– Сундуки-то, чать, повытаскали? – спросил Патап Максимыч.
– Не успели, – молвила Манефа. – В чем спали, в том и выскочили. С той поры и началось Рассохиным житье горе-горькое. Больше половины обители врозь разбрелось. Остались одни старые старухи и до того дошли, сердечные, что лампадки на большой праздник нечем затеплить, масла нет. Намедни, в рождественский сочельник, Спасову звезду без сочива встречали. Вот до чего дошли!
Патап Максимыч подумал немного. Молча достал бумажник, вынул четвертную[4] и, отдавая Манефе, сказал:
– Получай. Дели поровну: на пять обителей по пяти целковых. Пускай их едят блины на масленице. Подлей чайку-то, Захаровна. А ты, Фленушка, что не пьешь? Пей, сударыня: не хмельное, не вредит.
– Много благодарна, Патап Максимыч, – с ужимочкой ответила Фленушка. – Я уж оченно довольна, пойду теперь за работу.

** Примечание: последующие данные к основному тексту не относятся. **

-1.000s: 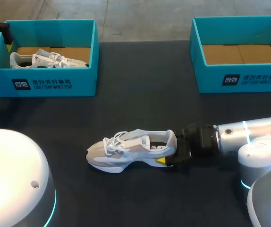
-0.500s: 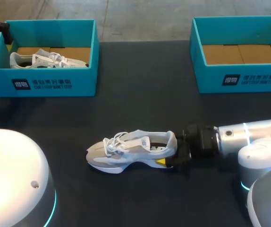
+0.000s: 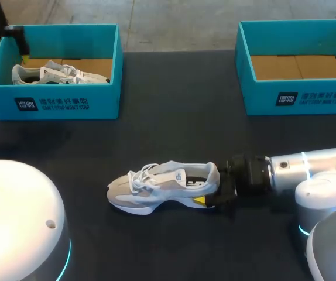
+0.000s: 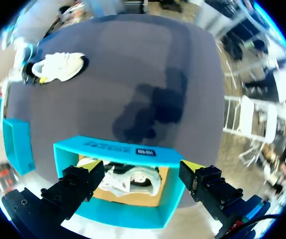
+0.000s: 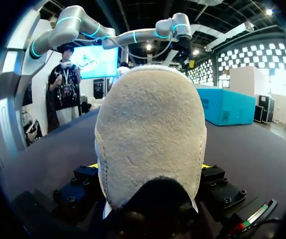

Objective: Take the shoe out of the shoebox, open the shoe tongue, remove and reinsert the insole, then place the shoe into the shoebox

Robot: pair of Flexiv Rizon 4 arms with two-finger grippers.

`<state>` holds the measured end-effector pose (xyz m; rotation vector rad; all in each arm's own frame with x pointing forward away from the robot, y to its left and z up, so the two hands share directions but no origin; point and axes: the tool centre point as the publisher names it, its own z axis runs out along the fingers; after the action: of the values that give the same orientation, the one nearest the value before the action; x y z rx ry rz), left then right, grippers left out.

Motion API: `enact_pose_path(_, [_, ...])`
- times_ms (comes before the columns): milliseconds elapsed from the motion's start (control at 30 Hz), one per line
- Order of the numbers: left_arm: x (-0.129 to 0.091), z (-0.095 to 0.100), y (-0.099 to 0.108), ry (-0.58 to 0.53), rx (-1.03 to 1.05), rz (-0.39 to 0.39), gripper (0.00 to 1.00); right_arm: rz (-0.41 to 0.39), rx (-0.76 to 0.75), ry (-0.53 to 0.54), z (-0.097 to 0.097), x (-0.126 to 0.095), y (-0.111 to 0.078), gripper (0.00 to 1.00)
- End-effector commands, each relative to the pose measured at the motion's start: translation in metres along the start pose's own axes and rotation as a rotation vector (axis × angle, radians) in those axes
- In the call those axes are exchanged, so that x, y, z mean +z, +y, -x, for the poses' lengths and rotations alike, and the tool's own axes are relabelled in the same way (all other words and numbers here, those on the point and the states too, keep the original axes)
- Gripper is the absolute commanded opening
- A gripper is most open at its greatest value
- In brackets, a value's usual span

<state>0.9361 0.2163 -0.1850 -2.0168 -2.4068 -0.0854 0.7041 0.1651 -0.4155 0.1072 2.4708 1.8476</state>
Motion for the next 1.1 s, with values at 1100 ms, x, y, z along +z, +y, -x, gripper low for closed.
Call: enact_pose_path(1100, [-0.001,0.063,-0.125,0.096,-1.114,-0.318,1.00,-0.003,0.000,-0.002,-0.002,0.000,0.001,0.00])
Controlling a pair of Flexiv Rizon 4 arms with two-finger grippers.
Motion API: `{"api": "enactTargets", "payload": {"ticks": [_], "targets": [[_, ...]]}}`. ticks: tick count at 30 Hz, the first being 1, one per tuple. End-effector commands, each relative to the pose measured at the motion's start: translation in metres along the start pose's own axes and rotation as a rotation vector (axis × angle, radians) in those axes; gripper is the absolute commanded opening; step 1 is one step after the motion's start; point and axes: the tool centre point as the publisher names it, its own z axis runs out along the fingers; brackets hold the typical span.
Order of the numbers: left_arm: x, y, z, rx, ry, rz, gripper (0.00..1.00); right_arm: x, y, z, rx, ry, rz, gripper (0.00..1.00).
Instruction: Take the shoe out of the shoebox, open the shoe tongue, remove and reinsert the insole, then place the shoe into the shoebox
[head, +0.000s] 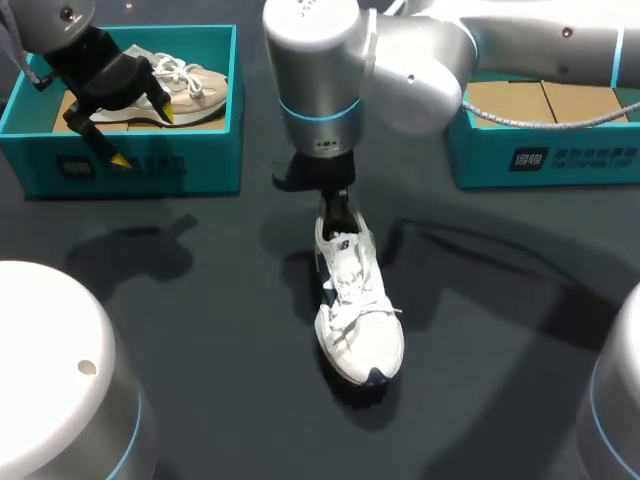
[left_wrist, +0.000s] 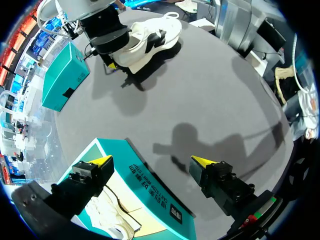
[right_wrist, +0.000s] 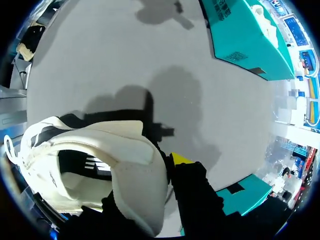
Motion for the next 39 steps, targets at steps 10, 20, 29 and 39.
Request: {"api": "enactTargets", "payload": {"ticks": [10, 20, 29, 39], "targets": [[0.0, 0.0, 0.0, -0.002, 0.001, 0.001, 1.0, -0.007, -0.025, -0.053, -0.015, -0.021, 0.07, 0.0], [0.0, 0.0, 0.0, -0.002, 0.001, 0.001, 1.0, -0.008, -0.029, -0.056, -0.015, -0.019, 0.075, 0.0], [0.0, 0.0, 0.0, -0.002, 0.001, 0.001, 1.0, -0.02, -0.065, -0.086, -0.007, -0.025, 0.089, 0.0], [0.0, 0.0, 0.0, -0.002, 0.001, 0.001, 1.0, -0.038, -0.1, -0.108, 0.019, -0.038, 0.12, 0.0]]}}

– За какую это работу? – спросил Патап Максимыч.
– Пелену шью, – ответила Фленушка. – Матушка приказала синелью да шерстями пелену вышить, к масленице надо кончить ее беспременно. Для того с собой и пяльцы захватила.
– Ступай-ка в самом деле, Фленушка, – сказала мать Манефа, – пошей. Времени-то немного остается: на сырной неделе оказия будет в Москву, надо беспременно отослать. На Рогожское хочу пелену-то послать, – продолжала она, обращаясь к Патапу Максимычу. – Да еще хочу к матушке Пульхерии отписать, благословит ли она епископу омофор вышивать да подушку, на чем ему в службе сидеть. Рылась я братец, в книгах, искала на то правила, подобает ли в шитом шерстями да синелью омофоре епископу действовать, – не нашла. Хоть бы единое слово в правилах про то было сказано. Остаюсь в сумненьи, парчовые ли только омофоры следует делать, али можно и шитые. Вот и отписываю, – матушка Пульхерия знает об этом доподлинно.
Фленушка пошла из горницы, следом за ней Параша. Настя осталась. Как в воду опущенная, молча сидела она у окна, не слушая разговоров про сиротские дворы и бедные обители. Отцовские речи про жениха глубоко запали ей на сердце. Теперь знала она, что Патап Максимыч в самом деле задумал выдать ее за кого-то незнаемого. Каждое слово отцовское как ножом ее по сердцу резало. Только о том теперь и думает Настя, как бы избыть грозящую беду.
– А тебе, Настасья, видно, и в самом деле неможется? – спросил ее отец. – Подь-ка сюда.
Опустя голову и перебирая угол передника, подошла Настя к дивану, где сидел Патап Максимыч.
– Совсем девка зачала изводиться, – вступилась Манефа. – Как жили они в обители, как маков цвет цвела, а в родительском дому и румянец с лица сбежал. Чудное дело!
– Уж пытала я, пытала у ней, – заметила Аксинья Захаровна, – скажи, мол, Настя, что болит у тебя? «Ничего, говорит, не болит…» И ни единого слова не могла от нее добиться.
– Сядь-ка рядком, потолкуем ладком, – сказал Патап Максимыч, сажая Настю рядом с собой и обнимая рукою стан ее. – Что, девка, раскручинилась? Молви отцу. Может, что и присоветует.
Не отвечала Настя. То в жар, то в озноб кидало ее, на глазах слезы выступили.
– Чего молчишь? Изрони словечко. Скажи хоть на ушко, – продолжал Патап Максимыч, наклоняя к себе Настину голову.
– Тошнехонько мне, тятя, – вполголоса сказала Настя. – Пусти ты меня, в светлицу пойду.
– Эту тошноту мы вылечим, – говорил Патап Максимыч, ласково приглаживая у дочери волосы. – Не плачь, радость скажу. Не хотел говорить до поры до времени, да уж, так и быть, скажу теперь. Жениха жди, Настасья Патаповна. Прикатит к матери на именины… Слышишь?.. Славный такой, молодой да здоровенный, а богач какой!.. Из первых… Будешь в славе, в почете жить, во всяком удовольствии… Чего молчишь?.. Рада?.. У Насти в три ручья слезы хлынули.